### [What to produce]
Your answer must hold only the lines below from the line containing "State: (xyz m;" through the line containing "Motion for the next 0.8", each reproduced exactly.

### [Stored data]
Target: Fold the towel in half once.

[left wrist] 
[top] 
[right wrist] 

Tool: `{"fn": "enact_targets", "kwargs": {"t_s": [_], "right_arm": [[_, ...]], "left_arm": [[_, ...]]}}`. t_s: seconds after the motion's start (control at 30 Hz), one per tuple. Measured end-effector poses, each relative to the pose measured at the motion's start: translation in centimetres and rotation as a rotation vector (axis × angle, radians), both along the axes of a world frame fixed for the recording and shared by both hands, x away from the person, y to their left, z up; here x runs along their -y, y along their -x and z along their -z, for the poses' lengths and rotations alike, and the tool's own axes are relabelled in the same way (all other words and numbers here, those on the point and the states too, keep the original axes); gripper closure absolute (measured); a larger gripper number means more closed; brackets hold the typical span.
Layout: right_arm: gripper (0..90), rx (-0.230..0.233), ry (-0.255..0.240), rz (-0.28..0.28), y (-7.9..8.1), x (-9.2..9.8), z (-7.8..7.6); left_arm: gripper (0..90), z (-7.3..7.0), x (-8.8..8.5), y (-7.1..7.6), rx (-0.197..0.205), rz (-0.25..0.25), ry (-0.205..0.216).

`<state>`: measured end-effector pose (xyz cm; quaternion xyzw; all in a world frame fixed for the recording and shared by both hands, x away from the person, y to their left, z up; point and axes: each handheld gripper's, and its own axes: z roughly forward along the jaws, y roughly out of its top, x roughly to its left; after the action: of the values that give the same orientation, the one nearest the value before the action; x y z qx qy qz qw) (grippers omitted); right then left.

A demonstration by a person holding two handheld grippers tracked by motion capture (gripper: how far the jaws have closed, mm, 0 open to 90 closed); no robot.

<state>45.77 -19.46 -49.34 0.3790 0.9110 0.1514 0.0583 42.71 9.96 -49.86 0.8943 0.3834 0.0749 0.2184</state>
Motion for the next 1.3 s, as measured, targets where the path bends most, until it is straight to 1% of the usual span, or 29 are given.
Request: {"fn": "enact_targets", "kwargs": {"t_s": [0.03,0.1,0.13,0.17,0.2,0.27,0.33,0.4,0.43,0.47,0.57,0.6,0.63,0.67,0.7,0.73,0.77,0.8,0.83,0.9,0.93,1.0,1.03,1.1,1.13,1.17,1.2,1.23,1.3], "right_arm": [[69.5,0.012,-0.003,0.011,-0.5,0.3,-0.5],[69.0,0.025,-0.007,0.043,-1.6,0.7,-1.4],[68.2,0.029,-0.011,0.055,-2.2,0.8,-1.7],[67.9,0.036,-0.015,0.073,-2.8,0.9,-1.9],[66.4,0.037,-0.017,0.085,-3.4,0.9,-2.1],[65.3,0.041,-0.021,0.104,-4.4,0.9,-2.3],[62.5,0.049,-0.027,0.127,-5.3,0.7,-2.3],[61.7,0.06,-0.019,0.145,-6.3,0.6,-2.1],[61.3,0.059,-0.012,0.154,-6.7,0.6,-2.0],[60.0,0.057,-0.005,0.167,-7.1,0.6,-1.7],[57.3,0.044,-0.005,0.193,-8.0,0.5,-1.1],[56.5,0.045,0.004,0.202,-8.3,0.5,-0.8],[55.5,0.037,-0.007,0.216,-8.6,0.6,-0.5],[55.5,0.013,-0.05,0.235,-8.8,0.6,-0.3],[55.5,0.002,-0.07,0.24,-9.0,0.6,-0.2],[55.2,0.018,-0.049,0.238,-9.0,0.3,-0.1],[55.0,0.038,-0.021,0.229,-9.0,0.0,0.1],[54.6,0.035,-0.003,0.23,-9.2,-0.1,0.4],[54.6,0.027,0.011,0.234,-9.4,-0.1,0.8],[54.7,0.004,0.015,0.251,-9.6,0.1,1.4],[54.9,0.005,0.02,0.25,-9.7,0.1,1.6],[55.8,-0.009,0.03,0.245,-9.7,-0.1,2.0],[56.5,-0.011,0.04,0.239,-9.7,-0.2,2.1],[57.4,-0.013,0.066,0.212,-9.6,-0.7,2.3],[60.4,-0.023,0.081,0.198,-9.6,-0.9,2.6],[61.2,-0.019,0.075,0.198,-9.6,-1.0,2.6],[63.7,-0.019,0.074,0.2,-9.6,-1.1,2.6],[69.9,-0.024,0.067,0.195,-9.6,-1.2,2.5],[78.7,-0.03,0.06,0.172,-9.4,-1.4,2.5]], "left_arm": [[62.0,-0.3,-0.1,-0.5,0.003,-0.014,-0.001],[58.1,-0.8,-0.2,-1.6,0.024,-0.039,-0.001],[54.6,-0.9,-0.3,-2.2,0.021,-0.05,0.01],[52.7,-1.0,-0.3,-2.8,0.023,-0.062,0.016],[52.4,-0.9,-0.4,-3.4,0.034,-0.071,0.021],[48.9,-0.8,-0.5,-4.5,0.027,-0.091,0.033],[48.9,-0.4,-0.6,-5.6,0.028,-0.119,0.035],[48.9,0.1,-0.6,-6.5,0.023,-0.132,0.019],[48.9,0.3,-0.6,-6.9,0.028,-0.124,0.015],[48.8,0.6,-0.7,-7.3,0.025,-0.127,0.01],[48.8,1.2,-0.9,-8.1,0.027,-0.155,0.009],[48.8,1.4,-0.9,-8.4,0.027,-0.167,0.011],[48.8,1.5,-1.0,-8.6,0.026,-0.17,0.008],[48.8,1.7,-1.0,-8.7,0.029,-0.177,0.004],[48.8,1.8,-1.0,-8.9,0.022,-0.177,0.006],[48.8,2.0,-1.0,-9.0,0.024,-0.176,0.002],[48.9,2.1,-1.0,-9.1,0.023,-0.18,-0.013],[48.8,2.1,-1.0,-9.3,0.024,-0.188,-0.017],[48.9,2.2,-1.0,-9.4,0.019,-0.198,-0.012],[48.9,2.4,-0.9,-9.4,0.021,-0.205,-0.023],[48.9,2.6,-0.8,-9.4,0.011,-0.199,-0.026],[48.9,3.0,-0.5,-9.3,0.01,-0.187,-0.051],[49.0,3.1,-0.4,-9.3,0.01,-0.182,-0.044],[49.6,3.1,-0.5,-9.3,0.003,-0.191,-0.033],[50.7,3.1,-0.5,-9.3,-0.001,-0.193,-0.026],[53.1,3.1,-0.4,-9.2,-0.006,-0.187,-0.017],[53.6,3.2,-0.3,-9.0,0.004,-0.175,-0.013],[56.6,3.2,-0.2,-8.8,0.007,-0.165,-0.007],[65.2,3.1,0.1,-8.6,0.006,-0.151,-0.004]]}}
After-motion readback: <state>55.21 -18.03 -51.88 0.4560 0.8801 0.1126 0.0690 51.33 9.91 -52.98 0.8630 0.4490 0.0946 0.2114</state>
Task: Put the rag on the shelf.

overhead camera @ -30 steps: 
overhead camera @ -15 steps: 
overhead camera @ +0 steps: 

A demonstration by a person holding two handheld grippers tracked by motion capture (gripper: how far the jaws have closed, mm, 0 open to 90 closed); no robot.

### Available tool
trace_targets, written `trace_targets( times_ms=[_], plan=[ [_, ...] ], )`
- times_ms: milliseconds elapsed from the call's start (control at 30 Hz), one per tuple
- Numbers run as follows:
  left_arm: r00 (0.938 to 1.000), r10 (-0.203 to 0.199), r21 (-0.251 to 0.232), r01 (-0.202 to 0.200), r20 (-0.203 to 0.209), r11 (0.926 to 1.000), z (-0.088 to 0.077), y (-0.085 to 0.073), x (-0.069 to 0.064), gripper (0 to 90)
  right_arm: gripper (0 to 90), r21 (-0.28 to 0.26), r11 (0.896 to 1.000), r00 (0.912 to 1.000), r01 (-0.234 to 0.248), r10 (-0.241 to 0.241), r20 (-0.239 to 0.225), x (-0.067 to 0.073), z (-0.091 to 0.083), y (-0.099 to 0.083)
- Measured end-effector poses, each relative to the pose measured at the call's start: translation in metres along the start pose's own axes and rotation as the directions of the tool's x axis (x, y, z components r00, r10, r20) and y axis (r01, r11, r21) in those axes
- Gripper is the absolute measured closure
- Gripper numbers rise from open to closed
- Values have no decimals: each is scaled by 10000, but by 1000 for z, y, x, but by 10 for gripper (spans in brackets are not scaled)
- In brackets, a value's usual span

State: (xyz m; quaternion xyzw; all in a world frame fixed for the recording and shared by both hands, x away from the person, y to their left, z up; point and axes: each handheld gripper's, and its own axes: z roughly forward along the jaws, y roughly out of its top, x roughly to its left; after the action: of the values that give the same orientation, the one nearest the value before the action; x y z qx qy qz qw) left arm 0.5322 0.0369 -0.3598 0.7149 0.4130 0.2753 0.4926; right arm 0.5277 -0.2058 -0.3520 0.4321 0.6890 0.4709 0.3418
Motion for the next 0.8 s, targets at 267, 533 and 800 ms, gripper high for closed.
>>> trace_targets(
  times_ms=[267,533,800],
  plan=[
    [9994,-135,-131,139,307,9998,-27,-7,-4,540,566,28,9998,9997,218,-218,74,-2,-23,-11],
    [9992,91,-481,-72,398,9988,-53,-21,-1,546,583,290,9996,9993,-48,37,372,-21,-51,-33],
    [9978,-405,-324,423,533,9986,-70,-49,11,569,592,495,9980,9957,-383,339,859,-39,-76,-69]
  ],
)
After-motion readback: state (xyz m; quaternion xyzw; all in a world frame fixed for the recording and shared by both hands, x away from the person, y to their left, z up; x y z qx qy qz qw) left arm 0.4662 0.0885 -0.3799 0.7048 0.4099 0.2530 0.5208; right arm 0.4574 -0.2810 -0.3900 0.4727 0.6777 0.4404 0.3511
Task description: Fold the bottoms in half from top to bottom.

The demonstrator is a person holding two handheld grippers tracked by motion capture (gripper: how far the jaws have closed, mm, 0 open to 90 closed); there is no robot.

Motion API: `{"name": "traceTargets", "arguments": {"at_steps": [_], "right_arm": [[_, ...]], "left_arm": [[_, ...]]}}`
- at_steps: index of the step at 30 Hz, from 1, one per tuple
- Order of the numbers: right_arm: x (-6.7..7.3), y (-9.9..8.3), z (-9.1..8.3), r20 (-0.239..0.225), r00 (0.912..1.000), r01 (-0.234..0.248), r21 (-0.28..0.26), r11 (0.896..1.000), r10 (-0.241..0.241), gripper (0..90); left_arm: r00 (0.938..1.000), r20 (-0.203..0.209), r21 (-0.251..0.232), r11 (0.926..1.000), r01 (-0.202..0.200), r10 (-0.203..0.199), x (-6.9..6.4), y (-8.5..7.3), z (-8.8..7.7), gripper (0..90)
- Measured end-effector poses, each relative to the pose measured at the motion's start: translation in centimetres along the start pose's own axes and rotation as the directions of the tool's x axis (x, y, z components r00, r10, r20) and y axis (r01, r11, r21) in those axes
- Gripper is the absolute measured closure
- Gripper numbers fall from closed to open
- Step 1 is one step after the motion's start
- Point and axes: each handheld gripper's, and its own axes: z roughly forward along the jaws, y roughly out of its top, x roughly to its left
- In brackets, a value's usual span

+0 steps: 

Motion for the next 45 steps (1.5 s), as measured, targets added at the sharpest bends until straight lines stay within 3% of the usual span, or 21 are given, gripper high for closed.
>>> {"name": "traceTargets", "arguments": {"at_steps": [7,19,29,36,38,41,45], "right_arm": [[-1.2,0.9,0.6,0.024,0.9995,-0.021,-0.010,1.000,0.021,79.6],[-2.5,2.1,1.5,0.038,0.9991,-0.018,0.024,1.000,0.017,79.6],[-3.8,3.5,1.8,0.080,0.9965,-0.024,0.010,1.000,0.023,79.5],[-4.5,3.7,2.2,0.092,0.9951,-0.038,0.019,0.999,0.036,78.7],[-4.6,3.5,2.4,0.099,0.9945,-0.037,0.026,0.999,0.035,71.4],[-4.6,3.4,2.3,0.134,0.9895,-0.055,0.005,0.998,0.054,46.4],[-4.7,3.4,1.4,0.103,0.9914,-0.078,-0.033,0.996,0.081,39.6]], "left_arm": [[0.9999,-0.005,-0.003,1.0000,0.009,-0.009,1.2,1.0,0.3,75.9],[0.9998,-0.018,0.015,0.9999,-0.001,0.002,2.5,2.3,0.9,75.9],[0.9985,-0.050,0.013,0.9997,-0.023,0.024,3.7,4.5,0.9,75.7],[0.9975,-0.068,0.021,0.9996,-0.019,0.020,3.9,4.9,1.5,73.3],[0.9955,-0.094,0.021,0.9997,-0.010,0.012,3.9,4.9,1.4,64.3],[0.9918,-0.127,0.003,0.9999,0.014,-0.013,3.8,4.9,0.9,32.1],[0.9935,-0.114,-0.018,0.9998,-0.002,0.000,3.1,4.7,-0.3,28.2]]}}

### [Expected output]
State: (xyz m; quaternion xyzw; all in a world frame fixed for the recording and shared by both hands, x away from the person, y to their left, z up; point and axes: each handheld gripper's, and its own axes: z roughly forward along the jaws, y roughly out of its top, x roughly to its left; after the action: of the values that give the same orientation, the one nearest the value before the action; x y z qx qy qz qw) left arm 0.5322 0.0369 -0.3598 0.7149 0.4130 0.2753 0.4926; right arm 0.5277 -0.2058 -0.3520 0.4321 0.6890 0.4709 0.3418
Motion for the next 0.8 s, targets at 267, 533 and 800 ms, gripper high for closed.

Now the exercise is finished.